*INSTRUCTIONS FOR THE TASK*
Reproduce exactly the final portion of the data: every line from the one containing "Format example: (347, 39)" through the last line, inclusive.

*EXERCISE INPUTS*
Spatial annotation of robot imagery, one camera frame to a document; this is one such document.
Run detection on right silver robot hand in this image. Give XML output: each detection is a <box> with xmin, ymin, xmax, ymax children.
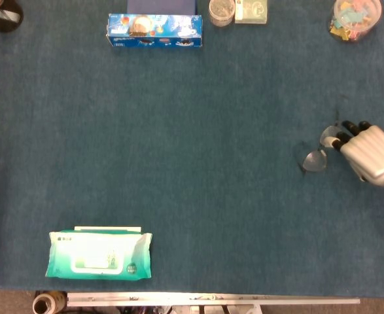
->
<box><xmin>324</xmin><ymin>120</ymin><xmax>384</xmax><ymax>188</ymax></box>

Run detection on thin wire-frame eyeglasses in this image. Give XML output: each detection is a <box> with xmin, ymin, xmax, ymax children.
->
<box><xmin>296</xmin><ymin>111</ymin><xmax>343</xmax><ymax>177</ymax></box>

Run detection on white black robot base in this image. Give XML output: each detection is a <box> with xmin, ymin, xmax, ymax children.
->
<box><xmin>116</xmin><ymin>304</ymin><xmax>264</xmax><ymax>314</ymax></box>

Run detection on clear jar of binder clips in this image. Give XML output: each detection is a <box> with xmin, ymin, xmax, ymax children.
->
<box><xmin>328</xmin><ymin>0</ymin><xmax>383</xmax><ymax>43</ymax></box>

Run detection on pale green small box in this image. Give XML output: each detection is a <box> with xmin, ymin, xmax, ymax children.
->
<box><xmin>234</xmin><ymin>0</ymin><xmax>268</xmax><ymax>25</ymax></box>

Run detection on blue felt table cover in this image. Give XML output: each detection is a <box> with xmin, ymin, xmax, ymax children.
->
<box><xmin>0</xmin><ymin>0</ymin><xmax>384</xmax><ymax>297</ymax></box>

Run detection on small clear jar of pins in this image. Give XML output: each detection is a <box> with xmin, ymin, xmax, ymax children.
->
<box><xmin>209</xmin><ymin>0</ymin><xmax>237</xmax><ymax>27</ymax></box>

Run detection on blue Oreo cookie box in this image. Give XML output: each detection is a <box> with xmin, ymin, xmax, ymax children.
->
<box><xmin>105</xmin><ymin>13</ymin><xmax>203</xmax><ymax>49</ymax></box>

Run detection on dark blue flat box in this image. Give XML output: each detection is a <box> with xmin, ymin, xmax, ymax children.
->
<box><xmin>127</xmin><ymin>0</ymin><xmax>198</xmax><ymax>16</ymax></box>

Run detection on green white wet wipes pack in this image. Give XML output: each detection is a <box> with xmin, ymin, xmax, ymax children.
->
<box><xmin>44</xmin><ymin>230</ymin><xmax>153</xmax><ymax>281</ymax></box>

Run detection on brown tape roll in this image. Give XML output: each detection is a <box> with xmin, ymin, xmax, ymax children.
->
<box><xmin>32</xmin><ymin>290</ymin><xmax>68</xmax><ymax>314</ymax></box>

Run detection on black mesh pen holder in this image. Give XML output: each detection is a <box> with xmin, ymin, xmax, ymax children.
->
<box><xmin>0</xmin><ymin>0</ymin><xmax>24</xmax><ymax>33</ymax></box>

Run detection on aluminium rail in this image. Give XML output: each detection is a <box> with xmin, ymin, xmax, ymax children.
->
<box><xmin>66</xmin><ymin>292</ymin><xmax>361</xmax><ymax>308</ymax></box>

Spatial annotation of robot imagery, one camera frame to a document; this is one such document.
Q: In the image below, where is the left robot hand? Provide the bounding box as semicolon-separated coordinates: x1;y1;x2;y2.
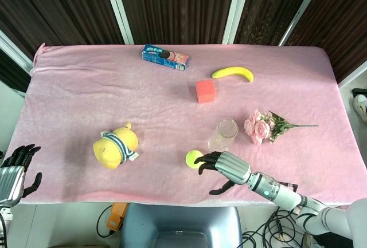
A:
0;144;42;208

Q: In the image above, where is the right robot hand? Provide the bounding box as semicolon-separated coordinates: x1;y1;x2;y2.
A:
193;151;252;196

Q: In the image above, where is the pink flower bouquet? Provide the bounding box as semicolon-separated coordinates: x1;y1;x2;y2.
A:
244;109;319;146

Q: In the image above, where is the clear glass cup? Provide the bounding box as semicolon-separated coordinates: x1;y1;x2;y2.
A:
207;119;239;152

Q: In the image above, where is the yellow-green tennis ball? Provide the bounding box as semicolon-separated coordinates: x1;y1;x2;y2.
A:
185;149;205;169

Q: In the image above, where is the pink foam cube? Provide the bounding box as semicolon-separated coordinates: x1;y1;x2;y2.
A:
196;79;217;104

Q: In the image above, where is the pink tablecloth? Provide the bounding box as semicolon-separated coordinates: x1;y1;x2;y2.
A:
5;42;367;207

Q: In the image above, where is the yellow banana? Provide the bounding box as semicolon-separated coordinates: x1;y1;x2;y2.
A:
212;66;255;83

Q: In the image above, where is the yellow plush toy striped scarf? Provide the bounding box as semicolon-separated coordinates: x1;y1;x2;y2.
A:
92;121;140;170

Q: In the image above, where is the orange power strip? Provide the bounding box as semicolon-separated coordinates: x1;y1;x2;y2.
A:
106;202;128;230

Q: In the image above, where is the blue cookie box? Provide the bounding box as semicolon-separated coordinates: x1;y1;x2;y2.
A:
141;44;190;72

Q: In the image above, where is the white sneaker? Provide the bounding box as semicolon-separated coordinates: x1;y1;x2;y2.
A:
352;93;367;115

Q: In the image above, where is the black cables bundle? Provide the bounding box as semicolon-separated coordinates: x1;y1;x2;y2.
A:
242;205;312;248

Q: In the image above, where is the black power strip cable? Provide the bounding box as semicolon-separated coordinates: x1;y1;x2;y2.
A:
96;204;116;238

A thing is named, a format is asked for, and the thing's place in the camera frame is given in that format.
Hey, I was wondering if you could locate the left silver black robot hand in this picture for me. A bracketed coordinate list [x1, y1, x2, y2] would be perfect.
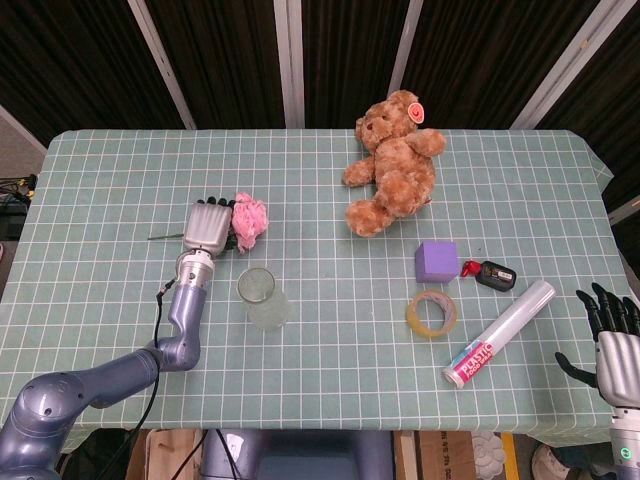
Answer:
[182, 197, 236, 260]

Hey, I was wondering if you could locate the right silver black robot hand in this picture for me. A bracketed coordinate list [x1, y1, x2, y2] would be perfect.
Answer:
[554, 282, 640, 409]

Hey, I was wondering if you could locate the pink rose bouquet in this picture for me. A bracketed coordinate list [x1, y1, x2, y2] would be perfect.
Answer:
[147, 192, 270, 257]

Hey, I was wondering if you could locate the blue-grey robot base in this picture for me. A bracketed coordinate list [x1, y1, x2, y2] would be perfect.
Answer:
[199, 429, 396, 480]

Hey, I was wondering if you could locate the clear glass cup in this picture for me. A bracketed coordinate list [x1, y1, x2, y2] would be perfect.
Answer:
[236, 267, 291, 332]

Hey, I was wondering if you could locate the green grid-patterned table mat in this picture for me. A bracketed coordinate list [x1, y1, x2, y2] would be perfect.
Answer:
[0, 128, 640, 454]

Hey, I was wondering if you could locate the plastic food wrap roll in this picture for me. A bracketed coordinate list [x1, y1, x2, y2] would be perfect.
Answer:
[441, 279, 558, 389]

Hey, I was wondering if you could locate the small black bottle red cap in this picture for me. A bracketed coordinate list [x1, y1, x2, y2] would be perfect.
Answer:
[460, 259, 518, 292]

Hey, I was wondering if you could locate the brown cardboard box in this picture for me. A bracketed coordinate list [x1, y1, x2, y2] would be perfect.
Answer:
[417, 432, 476, 480]

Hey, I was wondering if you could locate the brown teddy bear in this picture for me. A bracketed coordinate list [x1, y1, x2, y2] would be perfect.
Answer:
[341, 89, 448, 238]

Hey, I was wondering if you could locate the yellowish adhesive tape roll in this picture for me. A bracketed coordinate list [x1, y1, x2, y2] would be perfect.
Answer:
[405, 288, 459, 340]

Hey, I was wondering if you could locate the purple foam cube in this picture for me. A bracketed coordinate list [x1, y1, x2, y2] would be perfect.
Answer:
[414, 240, 460, 285]

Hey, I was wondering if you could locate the light wooden plank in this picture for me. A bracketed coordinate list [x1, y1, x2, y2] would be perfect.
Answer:
[393, 432, 419, 480]

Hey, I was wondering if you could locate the light wooden panel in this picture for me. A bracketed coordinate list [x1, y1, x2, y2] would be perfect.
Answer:
[124, 429, 204, 480]

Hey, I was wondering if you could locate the black bag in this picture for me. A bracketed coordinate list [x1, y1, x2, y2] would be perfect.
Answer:
[58, 428, 142, 480]

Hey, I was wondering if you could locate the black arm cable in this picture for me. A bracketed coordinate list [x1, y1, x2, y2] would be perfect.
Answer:
[130, 282, 177, 432]

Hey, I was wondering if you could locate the grey aluminium frame post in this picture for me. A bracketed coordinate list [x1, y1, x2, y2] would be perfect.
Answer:
[127, 0, 197, 130]
[510, 0, 617, 130]
[273, 0, 306, 129]
[387, 0, 426, 96]

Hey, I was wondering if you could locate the black equipment with cables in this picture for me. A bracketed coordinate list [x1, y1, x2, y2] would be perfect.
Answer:
[0, 173, 39, 241]

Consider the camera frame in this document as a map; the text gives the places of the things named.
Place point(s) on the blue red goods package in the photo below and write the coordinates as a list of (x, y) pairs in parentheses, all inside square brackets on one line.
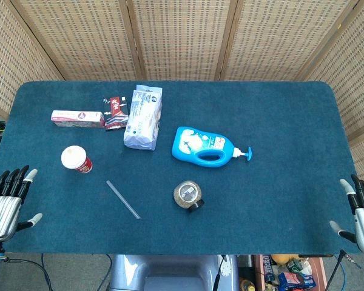
[(297, 280)]

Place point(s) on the blue pump detergent bottle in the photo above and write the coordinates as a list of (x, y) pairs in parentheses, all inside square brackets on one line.
[(194, 144)]

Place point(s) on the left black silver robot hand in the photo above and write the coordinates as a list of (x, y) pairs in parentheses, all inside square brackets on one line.
[(3, 212)]

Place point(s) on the clear plastic straw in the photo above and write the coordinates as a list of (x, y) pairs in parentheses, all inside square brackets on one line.
[(123, 200)]

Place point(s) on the red paper cup white lid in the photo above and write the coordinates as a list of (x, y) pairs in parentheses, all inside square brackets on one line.
[(73, 157)]

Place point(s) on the blue table cloth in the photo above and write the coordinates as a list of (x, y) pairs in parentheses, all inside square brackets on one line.
[(245, 206)]

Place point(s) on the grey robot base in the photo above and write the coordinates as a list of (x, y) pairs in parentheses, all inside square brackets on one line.
[(170, 272)]

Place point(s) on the pink white toothpaste box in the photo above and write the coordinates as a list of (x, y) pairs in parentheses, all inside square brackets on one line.
[(76, 119)]

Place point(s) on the black red snack packet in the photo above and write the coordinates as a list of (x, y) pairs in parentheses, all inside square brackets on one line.
[(116, 113)]

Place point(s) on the bamboo folding screen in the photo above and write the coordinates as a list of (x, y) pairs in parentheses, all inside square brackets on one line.
[(182, 39)]

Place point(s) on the orange crate of goods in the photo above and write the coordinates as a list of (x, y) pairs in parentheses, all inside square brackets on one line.
[(320, 269)]

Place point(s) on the white blue tissue pack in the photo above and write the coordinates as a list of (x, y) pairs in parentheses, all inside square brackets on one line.
[(143, 118)]

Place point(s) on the round glass jar black lid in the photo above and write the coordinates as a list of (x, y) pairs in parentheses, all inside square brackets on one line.
[(186, 194)]

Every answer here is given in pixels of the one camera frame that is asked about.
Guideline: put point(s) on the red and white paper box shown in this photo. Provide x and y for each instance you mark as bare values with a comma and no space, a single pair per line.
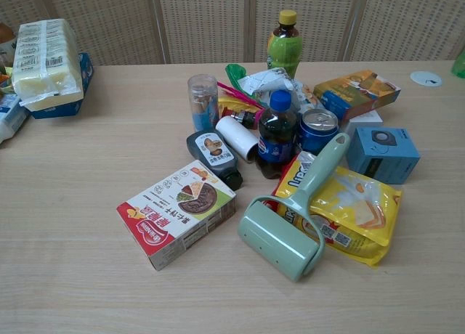
181,207

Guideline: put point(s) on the blue speaker box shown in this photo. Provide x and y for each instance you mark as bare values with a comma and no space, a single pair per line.
381,156

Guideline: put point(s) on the blue tissue box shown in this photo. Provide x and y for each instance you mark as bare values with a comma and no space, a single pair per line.
85,72

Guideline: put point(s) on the dark sauce squeeze bottle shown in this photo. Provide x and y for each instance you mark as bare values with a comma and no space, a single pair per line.
214,152

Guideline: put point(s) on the white paper roll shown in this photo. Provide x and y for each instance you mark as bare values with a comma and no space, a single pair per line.
236,134

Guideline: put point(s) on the cola bottle blue cap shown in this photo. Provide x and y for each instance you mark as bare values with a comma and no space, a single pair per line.
274,138

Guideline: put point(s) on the colourful feather shuttlecock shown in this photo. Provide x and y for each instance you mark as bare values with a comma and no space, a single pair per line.
236,94

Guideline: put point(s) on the clear plastic tube container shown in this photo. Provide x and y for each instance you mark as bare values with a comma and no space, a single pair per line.
201,98

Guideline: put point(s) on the blue soda can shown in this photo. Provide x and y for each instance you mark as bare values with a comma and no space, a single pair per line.
314,134

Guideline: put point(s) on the crumpled white snack bag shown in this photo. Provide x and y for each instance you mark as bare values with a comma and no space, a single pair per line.
269,81

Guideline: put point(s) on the green lint roller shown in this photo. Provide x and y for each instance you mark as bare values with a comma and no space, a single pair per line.
279,236

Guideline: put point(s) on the green tea bottle yellow cap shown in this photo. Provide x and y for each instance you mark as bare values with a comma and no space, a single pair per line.
285,47

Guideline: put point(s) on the yellow Lipton tea bag pack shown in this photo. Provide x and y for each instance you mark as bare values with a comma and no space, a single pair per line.
359,210

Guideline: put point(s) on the woven folding screen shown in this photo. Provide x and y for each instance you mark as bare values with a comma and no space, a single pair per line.
203,22

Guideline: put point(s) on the pale yellow wrapped pack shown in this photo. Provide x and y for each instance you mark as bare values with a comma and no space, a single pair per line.
47,65

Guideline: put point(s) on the blue white tissue pack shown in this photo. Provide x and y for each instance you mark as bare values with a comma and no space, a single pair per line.
11,116

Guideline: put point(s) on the orange snack packet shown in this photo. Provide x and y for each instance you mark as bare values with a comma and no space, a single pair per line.
3,80

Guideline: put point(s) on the green soda bottle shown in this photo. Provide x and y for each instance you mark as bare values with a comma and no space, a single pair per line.
459,63

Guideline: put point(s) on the white cup with print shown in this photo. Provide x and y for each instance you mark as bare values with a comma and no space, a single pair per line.
5,43

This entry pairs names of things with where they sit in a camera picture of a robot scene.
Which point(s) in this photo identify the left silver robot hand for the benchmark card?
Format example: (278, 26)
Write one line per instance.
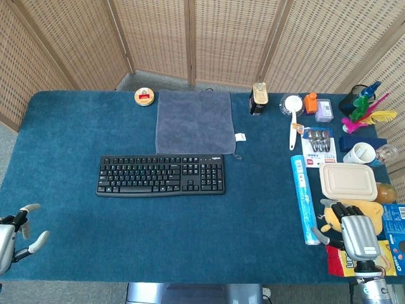
(5, 238)

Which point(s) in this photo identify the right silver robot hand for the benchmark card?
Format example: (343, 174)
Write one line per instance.
(357, 231)

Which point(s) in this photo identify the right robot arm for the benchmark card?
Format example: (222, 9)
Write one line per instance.
(369, 282)

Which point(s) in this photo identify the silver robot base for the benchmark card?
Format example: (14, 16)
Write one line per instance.
(194, 293)

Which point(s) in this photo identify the yellow plush toy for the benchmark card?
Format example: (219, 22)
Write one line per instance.
(375, 211)

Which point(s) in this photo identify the yellow and red snack bag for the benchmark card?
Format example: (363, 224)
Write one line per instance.
(338, 263)

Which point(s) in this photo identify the blue Oreo box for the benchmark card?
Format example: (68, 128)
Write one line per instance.
(395, 237)

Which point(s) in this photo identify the beige lidded lunch box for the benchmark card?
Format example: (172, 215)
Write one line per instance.
(348, 181)

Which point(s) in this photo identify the light blue rolled tube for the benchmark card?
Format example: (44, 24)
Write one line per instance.
(302, 199)

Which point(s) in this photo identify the white paper cup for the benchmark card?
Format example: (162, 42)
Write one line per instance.
(359, 153)

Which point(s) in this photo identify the clear plastic bottle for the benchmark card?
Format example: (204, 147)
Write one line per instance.
(384, 154)

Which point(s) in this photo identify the dark blue box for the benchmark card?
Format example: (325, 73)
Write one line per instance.
(349, 142)

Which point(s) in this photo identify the colourful feather shuttlecock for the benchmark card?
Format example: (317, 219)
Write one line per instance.
(364, 115)

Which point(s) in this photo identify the clear box with purple contents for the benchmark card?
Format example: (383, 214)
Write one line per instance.
(323, 111)

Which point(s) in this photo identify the black mesh pen holder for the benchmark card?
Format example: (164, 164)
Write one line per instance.
(350, 98)

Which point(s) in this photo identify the orange small box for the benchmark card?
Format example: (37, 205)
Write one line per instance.
(310, 103)

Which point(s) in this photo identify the blue spray bottle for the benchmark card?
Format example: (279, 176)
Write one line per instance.
(369, 89)

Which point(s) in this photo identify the blue carpet table cover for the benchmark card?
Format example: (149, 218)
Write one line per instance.
(158, 228)

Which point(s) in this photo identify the black box with gold can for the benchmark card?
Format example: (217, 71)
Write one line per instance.
(259, 98)

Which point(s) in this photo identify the black Logitech keyboard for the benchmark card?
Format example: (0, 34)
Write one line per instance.
(160, 175)

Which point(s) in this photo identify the grey towel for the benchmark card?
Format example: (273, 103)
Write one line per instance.
(195, 122)

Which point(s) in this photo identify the round tin with red label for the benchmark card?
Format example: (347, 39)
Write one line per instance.
(144, 96)

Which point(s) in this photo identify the wicker folding screen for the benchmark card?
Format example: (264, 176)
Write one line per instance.
(202, 38)

*ANSWER BOX*
Format example: (347, 39)
Write one line per instance.
(144, 96)

Which point(s) in this photo identify the wicker folding screen for the benchmark card?
Format example: (264, 176)
Write one line per instance.
(202, 38)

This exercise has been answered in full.